◆ Your task
Repeat each record exactly, skipping the pictures.

◆ Items from a dataset
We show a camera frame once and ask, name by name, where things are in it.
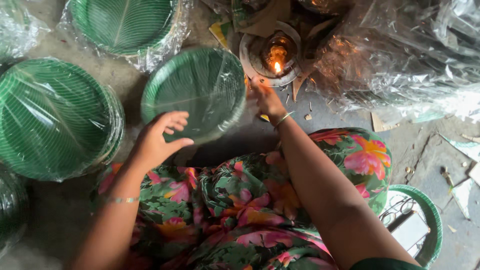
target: plastic bag
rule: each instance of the plastic bag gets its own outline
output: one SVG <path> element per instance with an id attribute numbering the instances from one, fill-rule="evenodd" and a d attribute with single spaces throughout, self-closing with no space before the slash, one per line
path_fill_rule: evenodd
<path id="1" fill-rule="evenodd" d="M 0 165 L 0 258 L 22 238 L 27 218 L 24 182 Z"/>
<path id="2" fill-rule="evenodd" d="M 57 28 L 99 57 L 124 57 L 152 72 L 189 34 L 189 0 L 69 0 Z"/>
<path id="3" fill-rule="evenodd" d="M 247 87 L 240 60 L 223 49 L 189 49 L 150 77 L 142 97 L 142 119 L 186 110 L 189 124 L 165 140 L 188 137 L 201 144 L 219 138 L 244 112 Z"/>
<path id="4" fill-rule="evenodd" d="M 231 0 L 202 0 L 202 2 L 217 14 L 228 15 L 232 12 Z"/>
<path id="5" fill-rule="evenodd" d="M 14 172 L 61 182 L 108 163 L 123 135 L 116 95 L 80 67 L 23 61 L 0 77 L 0 159 Z"/>
<path id="6" fill-rule="evenodd" d="M 48 32 L 17 0 L 0 1 L 0 66 L 24 56 Z"/>
<path id="7" fill-rule="evenodd" d="M 472 5 L 357 3 L 318 51 L 317 90 L 343 110 L 374 110 L 389 124 L 447 114 L 480 120 L 480 10 Z"/>

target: bangle
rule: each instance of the bangle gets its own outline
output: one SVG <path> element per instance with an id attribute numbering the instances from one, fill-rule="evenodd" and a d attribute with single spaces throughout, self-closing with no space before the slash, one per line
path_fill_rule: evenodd
<path id="1" fill-rule="evenodd" d="M 107 197 L 105 198 L 105 203 L 131 203 L 136 202 L 140 197 L 135 198 L 119 198 L 119 197 Z"/>
<path id="2" fill-rule="evenodd" d="M 282 117 L 282 119 L 280 119 L 280 121 L 278 121 L 278 122 L 276 123 L 276 126 L 275 126 L 274 129 L 276 129 L 276 128 L 278 127 L 278 125 L 280 125 L 280 123 L 282 123 L 288 116 L 290 116 L 290 115 L 291 115 L 292 113 L 294 113 L 294 112 L 295 112 L 295 111 L 291 111 L 291 112 L 285 114 L 285 116 Z"/>

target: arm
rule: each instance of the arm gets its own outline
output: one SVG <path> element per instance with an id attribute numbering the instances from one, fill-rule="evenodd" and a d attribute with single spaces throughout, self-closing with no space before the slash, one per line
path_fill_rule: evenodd
<path id="1" fill-rule="evenodd" d="M 277 125 L 287 111 L 273 89 L 260 83 L 254 86 L 262 113 Z M 394 258 L 418 265 L 350 180 L 291 117 L 277 128 L 293 186 L 341 269 L 348 270 L 365 258 Z"/>
<path id="2" fill-rule="evenodd" d="M 187 124 L 188 113 L 174 111 L 159 115 L 140 133 L 137 143 L 114 179 L 109 198 L 137 198 L 145 174 L 180 148 L 193 144 L 183 138 L 166 143 L 163 132 L 173 134 Z M 134 202 L 107 202 L 96 215 L 72 270 L 112 270 L 123 266 L 138 210 Z"/>

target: floral skirt
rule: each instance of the floral skirt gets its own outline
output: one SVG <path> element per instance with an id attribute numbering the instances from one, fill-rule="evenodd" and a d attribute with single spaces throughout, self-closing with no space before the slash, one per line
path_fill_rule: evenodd
<path id="1" fill-rule="evenodd" d="M 320 130 L 315 144 L 378 215 L 391 153 L 360 128 Z M 121 164 L 101 175 L 105 192 Z M 216 168 L 159 166 L 144 177 L 131 269 L 336 269 L 291 184 L 280 150 L 236 157 Z"/>

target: flame
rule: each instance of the flame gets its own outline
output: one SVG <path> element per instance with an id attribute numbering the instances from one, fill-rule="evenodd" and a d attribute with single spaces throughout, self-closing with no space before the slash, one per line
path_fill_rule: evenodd
<path id="1" fill-rule="evenodd" d="M 278 62 L 275 62 L 275 70 L 276 70 L 277 73 L 279 73 L 280 71 L 282 71 L 282 70 L 280 69 L 280 64 L 279 64 Z"/>

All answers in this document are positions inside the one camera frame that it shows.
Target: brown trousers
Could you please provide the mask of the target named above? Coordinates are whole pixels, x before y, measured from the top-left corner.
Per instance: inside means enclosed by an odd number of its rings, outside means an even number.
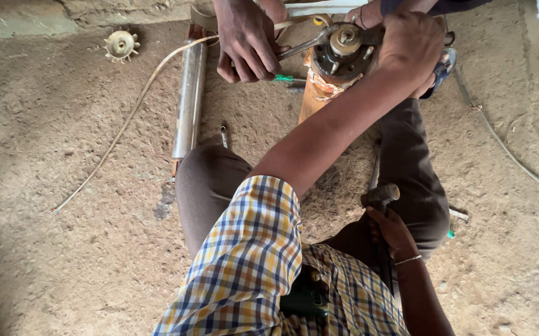
[[[445,238],[450,215],[425,138],[416,99],[406,99],[382,118],[378,186],[394,183],[400,188],[400,199],[388,207],[400,215],[426,261]],[[251,170],[243,158],[217,145],[197,147],[183,159],[176,175],[176,198],[192,258]],[[377,256],[367,248],[371,232],[365,223],[350,223],[323,243],[379,273]]]

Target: man's right hand
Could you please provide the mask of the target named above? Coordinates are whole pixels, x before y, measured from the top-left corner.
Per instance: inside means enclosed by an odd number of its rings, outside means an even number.
[[[392,209],[388,209],[388,216],[385,217],[378,210],[368,206],[367,214],[377,222],[381,234],[384,235],[384,239],[389,245],[390,256],[396,263],[419,255],[415,239],[410,234],[408,227]],[[374,239],[378,239],[379,231],[374,225],[371,223],[371,235]]]
[[[230,83],[270,81],[281,70],[274,22],[253,0],[215,0],[220,39],[218,73]]]
[[[443,21],[422,12],[403,12],[388,14],[384,27],[379,67],[401,71],[405,81],[419,87],[433,72],[444,47]]]

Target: sandal
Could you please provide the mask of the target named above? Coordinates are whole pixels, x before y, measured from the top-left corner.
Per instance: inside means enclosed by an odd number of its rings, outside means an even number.
[[[454,71],[454,68],[456,67],[456,59],[458,59],[458,53],[456,52],[456,49],[454,48],[445,48],[441,52],[443,55],[448,55],[448,58],[446,60],[439,61],[435,65],[435,69],[433,72],[435,73],[435,84],[428,88],[427,91],[420,97],[420,99],[428,99],[430,96],[433,95],[433,92],[435,92],[435,89],[440,86],[441,82],[445,80],[446,77],[452,71]]]

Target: silver bangle
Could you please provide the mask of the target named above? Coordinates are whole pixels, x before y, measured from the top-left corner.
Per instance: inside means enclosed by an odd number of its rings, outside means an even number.
[[[399,263],[395,263],[394,265],[400,265],[400,264],[406,263],[407,261],[419,259],[419,258],[422,258],[422,257],[423,257],[423,256],[419,254],[418,256],[414,256],[414,257],[412,257],[412,258],[410,258],[410,259],[402,260],[402,261],[400,261]]]

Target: dirt floor
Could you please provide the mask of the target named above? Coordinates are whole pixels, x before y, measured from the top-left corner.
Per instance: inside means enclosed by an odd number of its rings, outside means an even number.
[[[496,0],[449,16],[477,103],[516,156],[539,175],[539,20],[534,1]],[[186,23],[134,27],[140,55],[104,57],[111,28],[0,40],[0,335],[146,335],[190,265],[170,176],[180,57],[169,62],[124,137],[84,190],[156,65]],[[285,42],[317,27],[290,29]],[[207,64],[200,143],[255,164],[296,126],[302,94],[282,83],[230,86]],[[283,62],[303,75],[302,56]],[[539,335],[539,185],[505,155],[453,78],[424,102],[431,158],[450,204],[447,239],[428,267],[458,335]],[[302,198],[303,237],[315,242],[358,218],[370,134],[357,139]],[[156,219],[168,207],[168,215]]]

◆ Solution to this exercise
We show a camera frame once and ask, name by name, where things are in it.
target: plastic bag
rule: each instance of the plastic bag gets its own outline
output: one SVG <path> element per instance with an id attribute numbering the instances from one, fill-rule="evenodd" and a d attribute with single spaces throughout, self-closing with no space before the slash, one per line
path_fill_rule: evenodd
<path id="1" fill-rule="evenodd" d="M 0 165 L 0 258 L 22 238 L 27 218 L 24 182 Z"/>
<path id="2" fill-rule="evenodd" d="M 57 28 L 99 57 L 124 57 L 152 72 L 189 34 L 189 0 L 69 0 Z"/>
<path id="3" fill-rule="evenodd" d="M 247 87 L 240 60 L 223 49 L 189 49 L 150 77 L 142 97 L 142 119 L 186 110 L 189 124 L 165 140 L 188 137 L 201 144 L 219 138 L 244 112 Z"/>
<path id="4" fill-rule="evenodd" d="M 231 0 L 202 0 L 202 2 L 217 14 L 228 15 L 232 12 Z"/>
<path id="5" fill-rule="evenodd" d="M 14 172 L 61 182 L 108 163 L 123 135 L 116 95 L 80 67 L 23 61 L 0 77 L 0 159 Z"/>
<path id="6" fill-rule="evenodd" d="M 48 32 L 17 0 L 0 1 L 0 66 L 24 56 Z"/>
<path id="7" fill-rule="evenodd" d="M 472 5 L 357 3 L 318 51 L 317 90 L 343 110 L 374 110 L 389 124 L 447 114 L 480 120 L 480 10 Z"/>

target: bangle
rule: each instance of the bangle gets its own outline
output: one SVG <path> element per instance with an id attribute numbering the instances from one, fill-rule="evenodd" and a d attribute with single spaces throughout, self-closing with no space before the slash, one per line
path_fill_rule: evenodd
<path id="1" fill-rule="evenodd" d="M 107 197 L 105 198 L 105 203 L 131 203 L 136 202 L 140 197 L 135 198 L 119 198 L 119 197 Z"/>
<path id="2" fill-rule="evenodd" d="M 282 117 L 282 119 L 280 119 L 280 121 L 278 121 L 278 122 L 276 123 L 276 126 L 275 126 L 274 129 L 276 129 L 276 128 L 278 127 L 278 125 L 280 125 L 280 123 L 282 123 L 288 116 L 290 116 L 290 115 L 291 115 L 292 113 L 294 113 L 294 112 L 295 112 L 295 111 L 291 111 L 291 112 L 285 114 L 285 116 Z"/>

target: arm
rule: each instance of the arm gets its own outline
output: one SVG <path> element per instance with an id attribute numbering the instances from one, fill-rule="evenodd" and a d attribute with single spaces throughout, self-closing with no space before the slash, one per line
path_fill_rule: evenodd
<path id="1" fill-rule="evenodd" d="M 277 125 L 287 111 L 273 89 L 260 83 L 254 86 L 262 113 Z M 394 258 L 418 265 L 350 180 L 291 117 L 277 128 L 293 186 L 341 269 L 348 270 L 365 258 Z"/>
<path id="2" fill-rule="evenodd" d="M 187 124 L 188 113 L 174 111 L 159 115 L 140 133 L 137 143 L 114 179 L 109 198 L 137 198 L 145 174 L 180 148 L 193 144 L 183 138 L 166 143 L 163 132 L 173 134 Z M 134 202 L 107 202 L 96 215 L 72 270 L 112 270 L 123 266 L 138 210 Z"/>

target: floral skirt
rule: each instance of the floral skirt gets its own outline
output: one SVG <path> element per instance with an id attribute numbering the instances from one, fill-rule="evenodd" and a d attribute with single spaces throughout, self-closing with no space before the slash, one per line
path_fill_rule: evenodd
<path id="1" fill-rule="evenodd" d="M 320 130 L 315 144 L 378 215 L 391 153 L 360 128 Z M 121 164 L 101 175 L 105 192 Z M 216 168 L 159 166 L 144 177 L 131 269 L 336 269 L 291 184 L 280 150 L 236 157 Z"/>

target: flame
rule: each instance of the flame gets its own outline
output: one SVG <path> element per instance with an id attribute numbering the instances from one, fill-rule="evenodd" and a d attribute with single spaces throughout, self-closing with no space before the slash, one per line
path_fill_rule: evenodd
<path id="1" fill-rule="evenodd" d="M 278 62 L 275 62 L 275 70 L 276 70 L 277 73 L 279 73 L 280 71 L 282 71 L 282 70 L 280 69 L 280 64 L 279 64 Z"/>

All answers in this document are positions inside the one camera frame that it shows.
Target: brown trousers
Could you please provide the mask of the target named above? Coordinates are whole pixels, x before y, measured from the top-left corner.
Per instance: inside means enclosed by an odd number of its rings, outside means an even number.
[[[445,238],[450,215],[425,138],[416,99],[406,99],[382,118],[378,186],[394,183],[400,188],[400,199],[388,207],[400,215],[426,261]],[[251,170],[243,158],[217,145],[197,147],[183,159],[176,175],[176,198],[192,258]],[[377,256],[367,248],[371,232],[365,223],[350,223],[323,243],[379,273]]]

Target: man's right hand
Could you please provide the mask of the target named above? Coordinates are whole pixels, x before y, measured from the top-left corner.
Per instance: inside means enclosed by an odd number of its rings, outside means an even number.
[[[392,209],[388,209],[388,216],[385,217],[378,210],[368,206],[367,214],[377,222],[381,234],[384,235],[384,239],[389,245],[390,256],[396,263],[419,255],[415,239],[410,234],[408,227]],[[374,239],[378,239],[379,231],[374,225],[371,223],[371,235]]]
[[[230,83],[270,81],[281,70],[274,22],[253,0],[215,0],[220,39],[218,73]]]
[[[443,21],[422,12],[403,12],[388,14],[384,27],[379,67],[401,71],[405,81],[419,87],[433,72],[444,47]]]

Target: sandal
Could you please provide the mask of the target named above? Coordinates are whole pixels, x before y, measured from the top-left corner.
Per instance: inside means enclosed by an odd number of its rings, outside means an even number.
[[[454,71],[454,68],[456,67],[456,59],[458,59],[458,53],[456,52],[456,49],[454,48],[445,48],[441,52],[443,55],[448,55],[448,58],[446,60],[439,61],[435,65],[435,69],[433,72],[435,73],[435,84],[428,88],[427,91],[420,97],[420,99],[428,99],[430,96],[433,95],[433,92],[435,92],[435,89],[440,86],[441,82],[445,80],[446,77],[452,71]]]

Target: silver bangle
Could you please provide the mask of the target named above? Coordinates are whole pixels, x before y, measured from the top-left corner.
Per instance: inside means enclosed by an odd number of its rings, outside means an even number.
[[[399,263],[395,263],[394,265],[400,265],[400,264],[406,263],[407,261],[419,259],[419,258],[422,258],[422,257],[423,257],[423,256],[419,254],[418,256],[414,256],[414,257],[412,257],[412,258],[410,258],[410,259],[402,260],[402,261],[400,261]]]

Target: dirt floor
Could you please provide the mask of the target named above? Coordinates are whole pixels, x before y, measured from the top-left corner.
Per instance: inside means enclosed by an odd number of its rings, outside means an even number.
[[[496,0],[449,16],[477,103],[516,156],[539,175],[539,20],[534,1]],[[186,23],[134,27],[140,55],[104,57],[111,28],[0,40],[0,335],[146,335],[190,265],[170,176],[180,57],[169,62],[124,137],[84,190],[156,65]],[[285,42],[317,27],[290,29]],[[207,64],[200,143],[255,164],[296,126],[302,94],[282,83],[230,86]],[[283,62],[303,75],[302,56]],[[539,335],[539,185],[505,155],[453,78],[424,102],[431,158],[450,204],[447,239],[428,267],[458,335]],[[302,198],[303,237],[315,242],[358,218],[370,134],[357,139]],[[156,219],[168,207],[168,215]]]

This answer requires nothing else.